Sean couldn’t sit. Couldn’t stand still, either. He kept pacing. He walked through the room until his mother told him to go outside because he was giving her a headache. So he went and tipped his face into the ocean breeze. But there was no peace there, either, since Jenny’s aunt and uncle raced up a few minutes later demanding answers.
And the whole time he waited and worried for his brother and sister-in-law, his mind kept turning to Kate. What if this had happened to her? Hell, for all he knew, it could be happening right now. He was hundreds of miles away. If she had a crisis, chances were good he wouldn’t find out about it until it was over. What if she was out on a damn job site and something happened and she was alone?

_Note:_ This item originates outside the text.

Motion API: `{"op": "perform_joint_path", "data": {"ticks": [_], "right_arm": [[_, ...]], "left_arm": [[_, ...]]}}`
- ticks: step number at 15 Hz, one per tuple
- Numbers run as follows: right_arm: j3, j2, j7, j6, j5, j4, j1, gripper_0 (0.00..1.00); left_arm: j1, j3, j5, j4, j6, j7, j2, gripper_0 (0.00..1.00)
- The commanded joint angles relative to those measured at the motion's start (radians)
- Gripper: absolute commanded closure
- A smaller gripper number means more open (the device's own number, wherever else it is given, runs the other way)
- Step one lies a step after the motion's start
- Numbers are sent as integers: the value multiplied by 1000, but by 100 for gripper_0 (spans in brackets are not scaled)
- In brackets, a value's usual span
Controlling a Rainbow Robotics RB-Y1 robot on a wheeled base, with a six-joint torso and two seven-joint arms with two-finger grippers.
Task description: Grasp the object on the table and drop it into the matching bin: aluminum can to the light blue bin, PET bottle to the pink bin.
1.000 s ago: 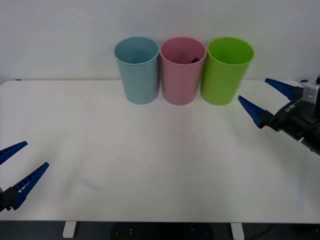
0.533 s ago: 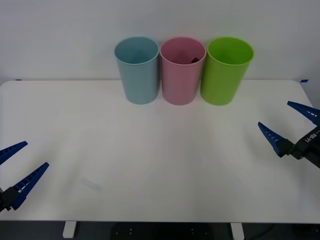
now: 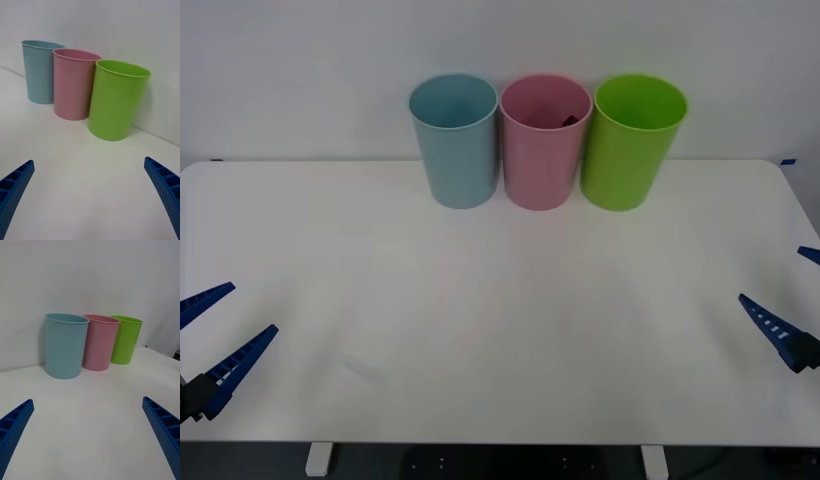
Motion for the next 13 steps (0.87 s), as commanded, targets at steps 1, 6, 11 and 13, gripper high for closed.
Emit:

Panic was alive and clawing at him as he wondered if Kate was telling him everything. What if she wasn’t really okay? Or if there was a problem with the baby? How the hell would he know? He stomped back inside and saw his mother and Betty holding hands and whispering while Hank and Jack sat stone-faced.
Through the raging storm in his mind, Sean realized something that seemed profound yet it shouldn’t have been. This was love. Families coming together in a crisis. Leaning on each other. Being there. His heart opened and heat spilled out, filling every vein in his body.
He looked at his parents, who’d come through problems of their own and emerged stronger than ever. And there was Betty, who’d been Hank’s housekeeper for years until finally one day they both woke up and realized that what kept them together was love. Yeah, Brady had moved to Ireland, but he loved it. And Mike lost his beloved pool table, but what had he gotten instead? A woman to share his life with.